## EXERCISE GOAL
Return all the lines below in which the string "camera" appears.
── GIVEN INFORMATION ──
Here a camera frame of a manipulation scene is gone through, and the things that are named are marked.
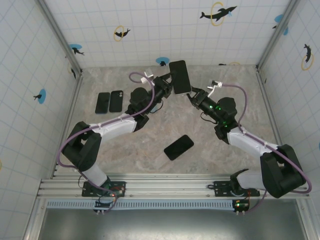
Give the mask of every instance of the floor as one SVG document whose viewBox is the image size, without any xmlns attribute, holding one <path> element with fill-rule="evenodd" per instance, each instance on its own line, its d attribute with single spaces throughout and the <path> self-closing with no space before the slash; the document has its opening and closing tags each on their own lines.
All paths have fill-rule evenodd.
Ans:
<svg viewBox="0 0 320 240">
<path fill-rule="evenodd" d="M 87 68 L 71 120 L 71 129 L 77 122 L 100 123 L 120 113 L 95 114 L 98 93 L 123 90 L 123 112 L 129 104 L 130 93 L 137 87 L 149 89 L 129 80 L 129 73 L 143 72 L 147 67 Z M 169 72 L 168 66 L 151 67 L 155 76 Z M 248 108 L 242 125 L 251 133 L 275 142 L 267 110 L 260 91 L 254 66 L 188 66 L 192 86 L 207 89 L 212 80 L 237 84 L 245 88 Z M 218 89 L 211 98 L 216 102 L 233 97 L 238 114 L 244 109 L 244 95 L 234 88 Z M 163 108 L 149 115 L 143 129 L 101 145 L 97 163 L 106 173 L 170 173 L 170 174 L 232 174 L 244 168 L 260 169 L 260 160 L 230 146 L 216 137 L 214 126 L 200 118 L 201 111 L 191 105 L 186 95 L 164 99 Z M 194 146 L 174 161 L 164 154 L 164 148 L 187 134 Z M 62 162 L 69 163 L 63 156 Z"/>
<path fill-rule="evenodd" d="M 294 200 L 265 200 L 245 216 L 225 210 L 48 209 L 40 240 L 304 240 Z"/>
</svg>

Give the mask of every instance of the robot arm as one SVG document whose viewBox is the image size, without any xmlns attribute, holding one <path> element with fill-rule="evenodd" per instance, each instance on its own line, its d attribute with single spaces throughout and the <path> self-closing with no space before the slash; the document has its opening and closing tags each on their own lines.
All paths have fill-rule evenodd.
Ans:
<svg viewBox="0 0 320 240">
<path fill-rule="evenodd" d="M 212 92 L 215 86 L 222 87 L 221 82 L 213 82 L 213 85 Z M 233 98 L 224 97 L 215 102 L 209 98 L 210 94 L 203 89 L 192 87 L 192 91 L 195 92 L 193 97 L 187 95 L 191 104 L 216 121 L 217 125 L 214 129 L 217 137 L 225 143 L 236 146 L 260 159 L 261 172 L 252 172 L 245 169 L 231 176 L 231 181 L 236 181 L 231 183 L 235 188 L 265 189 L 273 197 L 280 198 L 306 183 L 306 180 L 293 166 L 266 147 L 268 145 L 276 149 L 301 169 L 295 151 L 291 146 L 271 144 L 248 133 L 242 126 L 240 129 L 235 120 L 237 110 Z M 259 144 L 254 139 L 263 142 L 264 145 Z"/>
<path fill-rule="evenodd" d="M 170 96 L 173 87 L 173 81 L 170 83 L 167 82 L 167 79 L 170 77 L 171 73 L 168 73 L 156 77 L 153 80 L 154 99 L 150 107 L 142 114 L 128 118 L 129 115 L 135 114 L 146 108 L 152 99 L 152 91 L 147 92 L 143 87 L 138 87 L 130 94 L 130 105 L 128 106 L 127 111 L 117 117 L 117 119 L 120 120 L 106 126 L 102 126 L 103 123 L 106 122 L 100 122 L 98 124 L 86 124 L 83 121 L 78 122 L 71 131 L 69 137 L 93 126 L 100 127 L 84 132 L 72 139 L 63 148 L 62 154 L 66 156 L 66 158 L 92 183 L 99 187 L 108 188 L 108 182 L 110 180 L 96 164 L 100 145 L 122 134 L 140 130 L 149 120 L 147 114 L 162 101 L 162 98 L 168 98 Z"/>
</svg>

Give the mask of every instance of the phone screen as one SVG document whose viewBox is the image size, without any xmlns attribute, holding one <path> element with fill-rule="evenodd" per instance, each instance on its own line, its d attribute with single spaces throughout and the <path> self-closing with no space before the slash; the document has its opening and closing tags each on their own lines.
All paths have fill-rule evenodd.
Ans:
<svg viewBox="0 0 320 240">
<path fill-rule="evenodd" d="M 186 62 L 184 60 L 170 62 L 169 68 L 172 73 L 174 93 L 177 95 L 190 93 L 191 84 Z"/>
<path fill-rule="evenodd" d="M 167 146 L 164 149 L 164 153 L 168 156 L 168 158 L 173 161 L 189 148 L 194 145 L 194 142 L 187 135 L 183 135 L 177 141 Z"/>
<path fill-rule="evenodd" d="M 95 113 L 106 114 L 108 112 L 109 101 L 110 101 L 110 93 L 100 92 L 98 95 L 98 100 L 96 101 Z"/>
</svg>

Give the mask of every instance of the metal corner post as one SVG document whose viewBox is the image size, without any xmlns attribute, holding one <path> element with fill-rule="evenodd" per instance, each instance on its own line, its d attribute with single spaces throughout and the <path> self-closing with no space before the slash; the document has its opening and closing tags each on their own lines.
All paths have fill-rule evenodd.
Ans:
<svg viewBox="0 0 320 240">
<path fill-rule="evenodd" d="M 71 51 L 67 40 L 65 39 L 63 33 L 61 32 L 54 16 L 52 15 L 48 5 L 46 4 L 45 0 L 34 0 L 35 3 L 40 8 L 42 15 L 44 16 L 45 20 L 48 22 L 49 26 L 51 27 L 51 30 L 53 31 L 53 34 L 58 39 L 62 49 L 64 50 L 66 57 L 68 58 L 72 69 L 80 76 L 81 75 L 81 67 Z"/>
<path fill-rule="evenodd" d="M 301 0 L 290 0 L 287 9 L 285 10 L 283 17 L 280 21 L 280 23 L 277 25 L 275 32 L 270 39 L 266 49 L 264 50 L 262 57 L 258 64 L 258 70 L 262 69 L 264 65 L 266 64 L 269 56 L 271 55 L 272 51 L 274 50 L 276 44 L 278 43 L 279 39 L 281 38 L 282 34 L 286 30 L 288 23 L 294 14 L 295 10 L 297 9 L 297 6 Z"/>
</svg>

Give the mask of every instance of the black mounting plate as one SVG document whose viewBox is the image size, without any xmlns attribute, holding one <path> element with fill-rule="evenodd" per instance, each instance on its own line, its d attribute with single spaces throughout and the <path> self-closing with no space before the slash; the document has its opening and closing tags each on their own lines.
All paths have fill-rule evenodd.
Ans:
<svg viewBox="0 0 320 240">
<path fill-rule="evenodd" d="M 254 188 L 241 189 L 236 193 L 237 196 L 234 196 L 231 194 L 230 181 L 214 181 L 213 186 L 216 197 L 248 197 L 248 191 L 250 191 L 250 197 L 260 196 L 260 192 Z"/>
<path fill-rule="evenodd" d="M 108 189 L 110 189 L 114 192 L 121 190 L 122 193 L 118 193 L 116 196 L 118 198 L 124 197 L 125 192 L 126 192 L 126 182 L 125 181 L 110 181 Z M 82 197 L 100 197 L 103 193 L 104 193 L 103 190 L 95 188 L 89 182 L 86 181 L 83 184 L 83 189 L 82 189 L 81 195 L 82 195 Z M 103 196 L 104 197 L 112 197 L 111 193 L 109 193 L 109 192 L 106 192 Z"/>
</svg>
───
── GIVEN INFORMATION ──
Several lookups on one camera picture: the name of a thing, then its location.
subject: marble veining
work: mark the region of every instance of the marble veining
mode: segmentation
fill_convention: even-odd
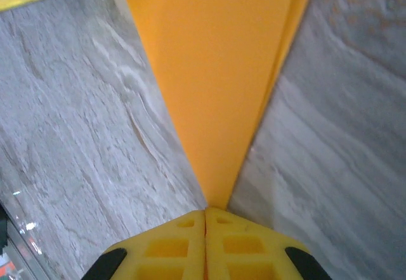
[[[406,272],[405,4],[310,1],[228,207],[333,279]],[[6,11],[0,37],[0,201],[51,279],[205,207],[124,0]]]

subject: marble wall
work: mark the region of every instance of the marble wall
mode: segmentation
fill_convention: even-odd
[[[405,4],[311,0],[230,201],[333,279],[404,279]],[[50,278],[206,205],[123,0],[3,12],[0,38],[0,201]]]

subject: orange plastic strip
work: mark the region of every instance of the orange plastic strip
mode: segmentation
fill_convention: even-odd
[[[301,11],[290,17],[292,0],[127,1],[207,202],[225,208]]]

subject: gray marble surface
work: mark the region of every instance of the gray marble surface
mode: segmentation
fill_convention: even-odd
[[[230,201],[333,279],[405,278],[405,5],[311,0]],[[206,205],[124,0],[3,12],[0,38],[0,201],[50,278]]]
───
── GIVEN INFORMATION ──
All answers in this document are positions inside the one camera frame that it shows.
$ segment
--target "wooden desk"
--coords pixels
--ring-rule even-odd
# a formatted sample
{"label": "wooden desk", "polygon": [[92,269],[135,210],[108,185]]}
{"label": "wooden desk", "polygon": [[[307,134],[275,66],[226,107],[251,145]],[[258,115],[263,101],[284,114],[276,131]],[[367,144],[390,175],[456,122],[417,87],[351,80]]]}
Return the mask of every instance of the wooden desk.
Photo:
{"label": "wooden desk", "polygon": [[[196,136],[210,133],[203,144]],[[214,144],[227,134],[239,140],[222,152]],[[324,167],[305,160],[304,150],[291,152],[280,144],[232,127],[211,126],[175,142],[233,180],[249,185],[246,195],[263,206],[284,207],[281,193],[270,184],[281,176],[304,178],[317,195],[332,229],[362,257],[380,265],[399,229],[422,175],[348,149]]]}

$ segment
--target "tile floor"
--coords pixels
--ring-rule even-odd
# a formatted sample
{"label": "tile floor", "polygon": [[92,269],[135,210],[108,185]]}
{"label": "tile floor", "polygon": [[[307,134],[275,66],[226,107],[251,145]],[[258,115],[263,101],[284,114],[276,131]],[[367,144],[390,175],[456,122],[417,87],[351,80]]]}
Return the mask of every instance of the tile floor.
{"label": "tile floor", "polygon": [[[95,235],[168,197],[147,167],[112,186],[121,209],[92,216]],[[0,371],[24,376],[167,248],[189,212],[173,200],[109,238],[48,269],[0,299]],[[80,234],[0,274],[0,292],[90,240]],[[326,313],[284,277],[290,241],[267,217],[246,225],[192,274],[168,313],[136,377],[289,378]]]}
───
## PROBLEM SOLUTION
Here a camera frame of a manipulation scene is gone through, and the things that are named are marked.
Several lookups on one camera picture: the name of a thing, then its location.
All answers in this document are positions inside the one camera frame that it shows.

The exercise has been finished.